The socialite – The nice guy – The alcoholic – The girl on the verge – The concierge
Everyone's a neighbor. Everyone's a suspect. And everyone knows something they’re not telling.
PUBLISHERS WEEKLY
Jess Hadley, the gutsy heroine of this well-paced mystery from bestseller Foley (The Guest List), arrives at the swanky Paris apartment building of her aspiring journalist half brother, Ben Daniels, after fleeing her latest unpleasant job in England. But Ben is not there and doesn't show up the next morning. When Jess asks the other tenants about her brother, all of them—including imperious penthouse dweller Sophie Meunier, a blackmail victim; timid 19-year-old Mimi, who's infatuated with Ben; and aggressive drunk Antoine, who suspects Ben has seduced his wife—deflect her questions. In her search for Ben, Jess learns the building's tenants are members of a single family with secrets to hide.
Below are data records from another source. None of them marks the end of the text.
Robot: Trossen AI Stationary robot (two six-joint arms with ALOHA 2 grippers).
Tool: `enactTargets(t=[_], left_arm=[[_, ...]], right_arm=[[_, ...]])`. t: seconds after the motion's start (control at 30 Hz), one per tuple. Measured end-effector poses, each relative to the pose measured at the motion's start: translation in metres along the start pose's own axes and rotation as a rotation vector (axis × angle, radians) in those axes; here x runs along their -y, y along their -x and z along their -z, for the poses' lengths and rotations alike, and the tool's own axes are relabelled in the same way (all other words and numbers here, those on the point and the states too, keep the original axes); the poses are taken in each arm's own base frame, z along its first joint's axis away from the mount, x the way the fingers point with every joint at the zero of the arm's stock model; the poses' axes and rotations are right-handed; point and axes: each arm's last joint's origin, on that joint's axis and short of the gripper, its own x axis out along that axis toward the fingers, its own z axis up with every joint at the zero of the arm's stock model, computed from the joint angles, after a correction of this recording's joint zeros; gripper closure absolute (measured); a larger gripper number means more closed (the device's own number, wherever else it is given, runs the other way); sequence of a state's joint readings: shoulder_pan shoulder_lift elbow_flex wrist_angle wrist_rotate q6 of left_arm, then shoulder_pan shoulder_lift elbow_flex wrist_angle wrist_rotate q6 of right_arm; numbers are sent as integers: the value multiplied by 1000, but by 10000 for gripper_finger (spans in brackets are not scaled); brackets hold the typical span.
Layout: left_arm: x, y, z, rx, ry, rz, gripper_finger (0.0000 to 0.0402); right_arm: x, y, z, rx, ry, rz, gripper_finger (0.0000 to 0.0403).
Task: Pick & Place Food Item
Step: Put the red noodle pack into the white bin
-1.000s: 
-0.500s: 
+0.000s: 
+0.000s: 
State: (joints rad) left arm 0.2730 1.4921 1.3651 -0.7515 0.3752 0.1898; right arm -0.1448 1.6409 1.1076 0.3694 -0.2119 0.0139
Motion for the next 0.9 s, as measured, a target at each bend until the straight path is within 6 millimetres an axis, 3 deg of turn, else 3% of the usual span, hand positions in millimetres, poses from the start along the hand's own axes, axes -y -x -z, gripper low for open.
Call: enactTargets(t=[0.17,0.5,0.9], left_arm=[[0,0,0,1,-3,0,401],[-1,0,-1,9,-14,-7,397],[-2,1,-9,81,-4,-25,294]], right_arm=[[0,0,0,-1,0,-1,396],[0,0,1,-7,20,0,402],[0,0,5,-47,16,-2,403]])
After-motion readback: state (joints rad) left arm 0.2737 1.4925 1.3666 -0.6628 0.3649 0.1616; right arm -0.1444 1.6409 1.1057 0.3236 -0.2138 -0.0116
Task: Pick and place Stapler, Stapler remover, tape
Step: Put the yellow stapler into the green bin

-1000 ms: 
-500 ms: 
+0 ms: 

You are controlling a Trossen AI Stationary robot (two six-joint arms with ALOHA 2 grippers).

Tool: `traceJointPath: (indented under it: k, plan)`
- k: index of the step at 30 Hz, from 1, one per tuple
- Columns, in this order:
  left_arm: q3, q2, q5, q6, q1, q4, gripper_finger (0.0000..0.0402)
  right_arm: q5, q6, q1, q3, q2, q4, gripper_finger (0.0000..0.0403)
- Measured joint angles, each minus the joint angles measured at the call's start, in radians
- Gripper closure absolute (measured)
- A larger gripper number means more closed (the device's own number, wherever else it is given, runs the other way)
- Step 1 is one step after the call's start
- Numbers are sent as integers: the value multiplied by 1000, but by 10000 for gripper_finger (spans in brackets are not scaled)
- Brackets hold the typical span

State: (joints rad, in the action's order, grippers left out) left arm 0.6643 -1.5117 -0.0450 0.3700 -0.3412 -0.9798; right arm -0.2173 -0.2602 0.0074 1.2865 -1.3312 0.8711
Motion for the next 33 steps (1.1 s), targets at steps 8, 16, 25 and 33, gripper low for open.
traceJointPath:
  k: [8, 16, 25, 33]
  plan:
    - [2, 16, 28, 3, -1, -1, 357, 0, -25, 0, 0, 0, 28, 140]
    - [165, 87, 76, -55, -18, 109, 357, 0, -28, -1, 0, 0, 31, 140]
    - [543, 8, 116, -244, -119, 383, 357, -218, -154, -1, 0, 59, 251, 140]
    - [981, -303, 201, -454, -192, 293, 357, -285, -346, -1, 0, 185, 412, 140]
After an editor Ben worked for takes Jess's worries about his disappearance seriously, the details of those secrets start to emerge, along with a credible portrait of a deeply damaged family. Amid plenty of red herrings and distinctive characters, each shifty in their own way, the relentlessly bleak plot builds to an uplifting twist ending that feels neither pat nor overly rosy. Foley reliably entertains.